Three, the vault is also an artifact of cold war mentalities–the very opposite of an expansive worldview. Its 14-ton doors were built to withstand a nuclear blast. It’s built in granite caverns removed from the neighboring Salt Lake City. During the height of tensions with the Soviets, the vault could literally preserve evidence of humanity from nuclear apocalypse–no theological theories about the afterlife involved. (Pat Frank’s post-apocalyptic novel of small town US Alas, Babylon was written the same year, 1959, LDS leadership approved the $2 million project–that’s $14 million in 2007.)

Four, the vault is evolving. It has plans to make not only index but full content publicly available online. This move to distribute information catches the vault up to recent conventions of saving by sending, almost–except for the fact, that is, that the vault is still an active storage site, still rooted in the bowels of the earth.

By the way, the byline calls the author of the article, David S. Ouimette, an “information architect,” a curious and timely term apparently coined in 1976 by the architect and graphic designer Richard Saul Wurman. Modern advances in Richter scales and entropy studies make architects (both informational and landed) adjust to shifting fault lines.

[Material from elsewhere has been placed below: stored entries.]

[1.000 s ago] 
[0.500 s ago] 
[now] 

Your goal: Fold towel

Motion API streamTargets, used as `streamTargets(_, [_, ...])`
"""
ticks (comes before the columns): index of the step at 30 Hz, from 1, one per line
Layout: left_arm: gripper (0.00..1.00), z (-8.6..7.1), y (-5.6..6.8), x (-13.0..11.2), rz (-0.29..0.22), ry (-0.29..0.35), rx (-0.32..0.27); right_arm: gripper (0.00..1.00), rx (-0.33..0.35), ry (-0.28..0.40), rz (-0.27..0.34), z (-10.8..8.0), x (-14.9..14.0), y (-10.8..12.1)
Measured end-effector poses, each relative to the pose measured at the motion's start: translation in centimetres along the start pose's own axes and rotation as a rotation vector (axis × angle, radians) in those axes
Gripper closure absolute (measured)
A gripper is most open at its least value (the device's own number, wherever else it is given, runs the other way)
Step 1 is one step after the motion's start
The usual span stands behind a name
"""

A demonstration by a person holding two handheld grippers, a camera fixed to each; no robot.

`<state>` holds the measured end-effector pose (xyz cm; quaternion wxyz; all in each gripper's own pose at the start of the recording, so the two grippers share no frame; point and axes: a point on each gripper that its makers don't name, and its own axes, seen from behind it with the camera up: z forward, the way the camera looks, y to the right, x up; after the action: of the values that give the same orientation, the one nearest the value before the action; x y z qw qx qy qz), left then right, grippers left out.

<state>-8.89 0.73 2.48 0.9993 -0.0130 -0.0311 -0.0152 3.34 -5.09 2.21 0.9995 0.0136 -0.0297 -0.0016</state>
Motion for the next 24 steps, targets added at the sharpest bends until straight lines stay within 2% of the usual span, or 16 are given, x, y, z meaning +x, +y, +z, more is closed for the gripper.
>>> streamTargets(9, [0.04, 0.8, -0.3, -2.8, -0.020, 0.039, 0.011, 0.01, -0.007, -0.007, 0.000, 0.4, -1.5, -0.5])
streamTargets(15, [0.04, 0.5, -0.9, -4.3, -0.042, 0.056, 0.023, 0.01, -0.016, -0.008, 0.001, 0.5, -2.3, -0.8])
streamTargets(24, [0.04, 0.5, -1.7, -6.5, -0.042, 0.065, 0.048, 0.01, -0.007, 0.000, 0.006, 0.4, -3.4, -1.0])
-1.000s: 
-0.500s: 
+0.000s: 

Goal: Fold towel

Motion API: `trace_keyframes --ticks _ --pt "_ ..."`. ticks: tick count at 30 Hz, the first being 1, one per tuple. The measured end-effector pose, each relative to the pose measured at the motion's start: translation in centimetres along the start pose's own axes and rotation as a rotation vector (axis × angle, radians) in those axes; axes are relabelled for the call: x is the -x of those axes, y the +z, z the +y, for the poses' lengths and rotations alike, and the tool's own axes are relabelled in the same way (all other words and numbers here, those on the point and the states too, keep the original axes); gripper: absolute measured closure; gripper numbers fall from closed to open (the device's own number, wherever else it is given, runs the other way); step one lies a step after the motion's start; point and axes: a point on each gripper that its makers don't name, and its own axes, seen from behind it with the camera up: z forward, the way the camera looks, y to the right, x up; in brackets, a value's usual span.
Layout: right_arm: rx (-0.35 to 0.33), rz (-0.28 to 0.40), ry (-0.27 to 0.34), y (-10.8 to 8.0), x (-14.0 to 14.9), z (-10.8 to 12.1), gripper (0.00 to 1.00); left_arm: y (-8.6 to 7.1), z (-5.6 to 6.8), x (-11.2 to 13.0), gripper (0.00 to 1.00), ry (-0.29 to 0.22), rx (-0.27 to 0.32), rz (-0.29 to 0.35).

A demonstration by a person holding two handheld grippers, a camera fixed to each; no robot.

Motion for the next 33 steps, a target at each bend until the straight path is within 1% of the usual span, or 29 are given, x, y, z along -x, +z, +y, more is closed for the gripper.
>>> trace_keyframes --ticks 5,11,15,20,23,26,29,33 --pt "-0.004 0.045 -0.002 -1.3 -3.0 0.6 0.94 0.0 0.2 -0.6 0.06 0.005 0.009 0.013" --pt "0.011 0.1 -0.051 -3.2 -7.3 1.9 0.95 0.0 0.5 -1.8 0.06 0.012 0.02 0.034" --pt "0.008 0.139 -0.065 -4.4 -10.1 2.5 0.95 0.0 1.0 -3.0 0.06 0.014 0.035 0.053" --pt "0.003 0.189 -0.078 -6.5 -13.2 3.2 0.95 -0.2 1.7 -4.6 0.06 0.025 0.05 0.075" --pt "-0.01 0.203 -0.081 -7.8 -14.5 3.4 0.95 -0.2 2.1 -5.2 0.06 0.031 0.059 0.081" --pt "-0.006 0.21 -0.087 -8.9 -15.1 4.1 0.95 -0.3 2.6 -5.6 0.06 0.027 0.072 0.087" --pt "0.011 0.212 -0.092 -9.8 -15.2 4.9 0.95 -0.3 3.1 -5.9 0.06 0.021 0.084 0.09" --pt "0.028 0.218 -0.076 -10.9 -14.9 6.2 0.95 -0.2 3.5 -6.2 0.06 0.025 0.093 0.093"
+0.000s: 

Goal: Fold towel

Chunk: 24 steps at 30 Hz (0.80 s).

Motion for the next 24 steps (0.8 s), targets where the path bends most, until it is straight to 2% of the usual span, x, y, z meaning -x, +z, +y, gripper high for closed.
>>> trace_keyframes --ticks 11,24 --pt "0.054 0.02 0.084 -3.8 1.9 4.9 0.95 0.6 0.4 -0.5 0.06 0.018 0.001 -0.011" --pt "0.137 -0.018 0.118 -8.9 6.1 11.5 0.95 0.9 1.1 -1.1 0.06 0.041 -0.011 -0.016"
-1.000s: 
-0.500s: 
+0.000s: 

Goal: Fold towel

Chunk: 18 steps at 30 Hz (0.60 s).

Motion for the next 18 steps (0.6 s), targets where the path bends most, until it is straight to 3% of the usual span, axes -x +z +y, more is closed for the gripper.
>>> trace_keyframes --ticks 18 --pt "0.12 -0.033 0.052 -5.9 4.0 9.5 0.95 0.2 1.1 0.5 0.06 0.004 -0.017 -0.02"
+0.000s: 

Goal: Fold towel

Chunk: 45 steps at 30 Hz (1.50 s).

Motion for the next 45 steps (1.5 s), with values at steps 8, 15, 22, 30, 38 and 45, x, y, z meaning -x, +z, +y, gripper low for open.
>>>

1. How did microfilm remain the medium of choice from 1937 to 1962? Were other options considered?

2. Were decision makers aware of the work of Vannevar Bush and memex?

3. Where else can we see information miniaturization (i.e. microfilm and microfiche, the individual pages of microfilm rolls) as a shield against nuclear Apocalypse?

4. How do theological institutions (like the LDS vault) and atheist societies (like Soviet documentaries, surveys, and economic reports) differ, if at all, in information preservation practices and policies?